25. Effect of Death or Disability. If a Participant in the Plan holding a Performance Share Award dies or becomes Disabled while employed by the
Corporation, then the Participant (or the Participant’s estate or the legatees or distributes of the Participant’s estate, as the case may be) shall be entitled to receive on the payment date at the end of the Performance Period, that
number of shares of Common Stock that the Participant would have earned had the Participant then been an employee of the Corporation, multiplied by a fraction, the numerator of which is the number of months the Participant was employed by the
Corporation during the Performance Period and the denominator of which is the number of months of the Performance Period (treating fractional months as whole months in each case). Except as provided in Paragraphs 31-32, such payment shall be subject
to satisfaction of the applicable Performance Targets and certification by the Committee of the attainment of such Performance Targets and the amount of payment. 

  
 17 

 26. Effect of Normal Retirement. If, before the date of payment of a Performance Share Award, the
Participant’s employment terminates due to a Normal Retirement, the Participant shall be entitled to receive on the payment date for the Performance Period the same number of shares that the Participant would have earned had such Participant
then been an employee of the Corporation as of such date, subject to the satisfaction of the applicable Performance Targets and certification by the Committee of the attainment of such Performance Targets and the amount of the payment to the extent
required by Paragraphs 31-32, and subject to compliance with Paragraph 43 of the Plan. 
 27. Effect of Other Terminations of Employment. 

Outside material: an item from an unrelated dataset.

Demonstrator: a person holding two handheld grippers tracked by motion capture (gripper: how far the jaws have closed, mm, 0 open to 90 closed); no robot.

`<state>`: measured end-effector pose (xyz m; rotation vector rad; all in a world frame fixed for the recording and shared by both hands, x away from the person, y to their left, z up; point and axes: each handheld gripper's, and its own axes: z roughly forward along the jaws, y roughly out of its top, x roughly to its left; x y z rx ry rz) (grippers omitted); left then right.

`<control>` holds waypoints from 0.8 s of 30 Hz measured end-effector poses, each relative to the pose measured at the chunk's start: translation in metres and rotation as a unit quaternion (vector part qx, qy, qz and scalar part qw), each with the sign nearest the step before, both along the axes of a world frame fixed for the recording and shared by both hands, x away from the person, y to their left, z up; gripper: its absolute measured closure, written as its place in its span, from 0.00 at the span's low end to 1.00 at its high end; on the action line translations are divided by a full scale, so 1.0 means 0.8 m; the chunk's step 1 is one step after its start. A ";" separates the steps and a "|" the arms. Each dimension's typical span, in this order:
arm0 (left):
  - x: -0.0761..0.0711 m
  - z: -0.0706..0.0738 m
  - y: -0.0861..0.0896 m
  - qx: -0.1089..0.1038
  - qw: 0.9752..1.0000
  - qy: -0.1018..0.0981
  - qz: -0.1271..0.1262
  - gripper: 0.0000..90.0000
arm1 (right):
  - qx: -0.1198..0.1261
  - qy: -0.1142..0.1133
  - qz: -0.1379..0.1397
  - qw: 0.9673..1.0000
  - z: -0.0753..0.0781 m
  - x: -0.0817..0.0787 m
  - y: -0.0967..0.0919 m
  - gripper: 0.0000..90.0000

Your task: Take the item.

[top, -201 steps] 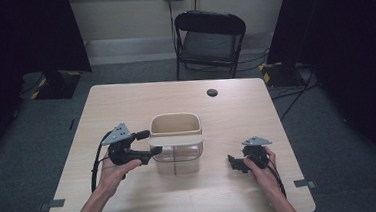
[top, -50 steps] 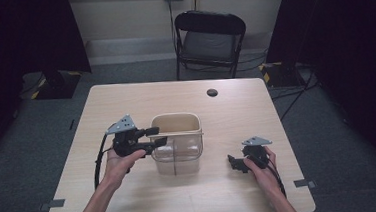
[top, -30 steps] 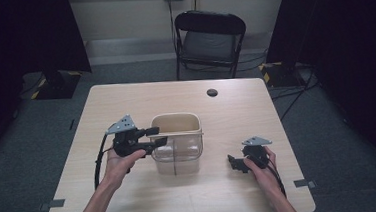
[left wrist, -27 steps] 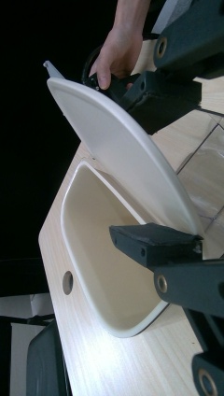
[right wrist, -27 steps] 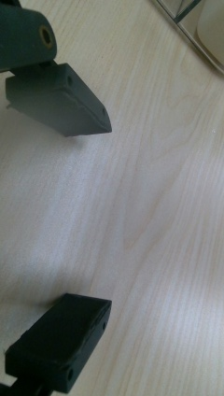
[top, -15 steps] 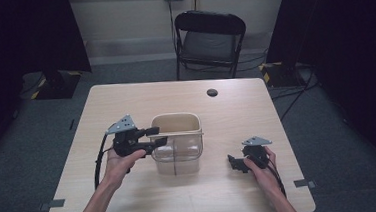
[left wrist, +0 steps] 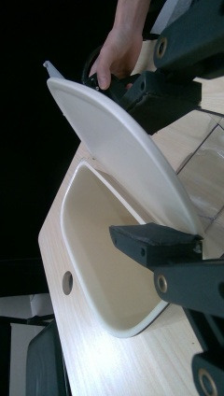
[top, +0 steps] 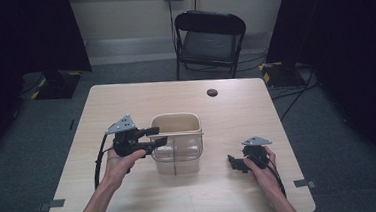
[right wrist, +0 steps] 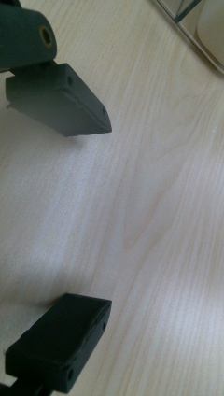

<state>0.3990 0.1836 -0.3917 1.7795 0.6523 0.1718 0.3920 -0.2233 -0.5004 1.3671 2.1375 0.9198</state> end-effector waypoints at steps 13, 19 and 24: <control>0.000 0.000 0.000 -0.001 1.000 0.001 0.001 0.48 | 0.000 0.000 0.000 1.000 0.000 0.000 0.000 0.14; 0.000 0.000 0.000 0.000 1.000 0.000 0.000 0.48 | 0.000 0.000 0.000 1.000 0.000 0.000 0.000 0.14; 0.000 0.000 0.000 -0.001 1.000 0.000 0.001 0.48 | 0.000 0.000 0.000 1.000 0.000 0.000 0.000 0.14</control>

(a) General Termination. If a Participant’s employment with the Corporation is terminated for any reason, whether voluntary,
involuntary, or for Cause, other than those terminations described in Paragraphs 25-26 above or in Paragraph 27(b) below, then his or her outstanding Performance Share Awards shall be canceled and all of the Participant’s rights under any such
award shall terminate as of the effective date of the termination of such employment.  
 (b) Pre-Payment Termination. If,
after the end of a Performance Period and before the date of payment of any final award, a Participant’s employment is terminated, whether voluntarily or involuntarily for any reason other than for Cause, the Participant shall be entitled to
receive on the payment date the payment that the Participant would have earned had the Participant continued to be an employee of the Corporation as of the payment date, subject to the satisfaction of the applicable Performance Targets and
certification by the Committee of the attainment of such performance targets and the amount of the payment to the extent required by Paragraphs 31-32. 

F. PERFORMANCE CRITERIA 
 28.
Section 162(m) Awards. The Committee may, but is not required to, designate Awards to Covered Executives as subject to the requirements of Code Section 162(m), in which case the provisions of such Awards shall be intended to conform
with all provisions of Code Section 162(m) to the extent necessary to allow the Corporation to claim a Federal income tax deduction for the Awards as “qualified performance based compensation.” The Committee retains the sole
discretion to grant Awards to Covered Executives and other Participants that do not so qualify and to determine the terms and conditions of such Awards, including any performance-based vesting conditions, that shall apply to such Awards. 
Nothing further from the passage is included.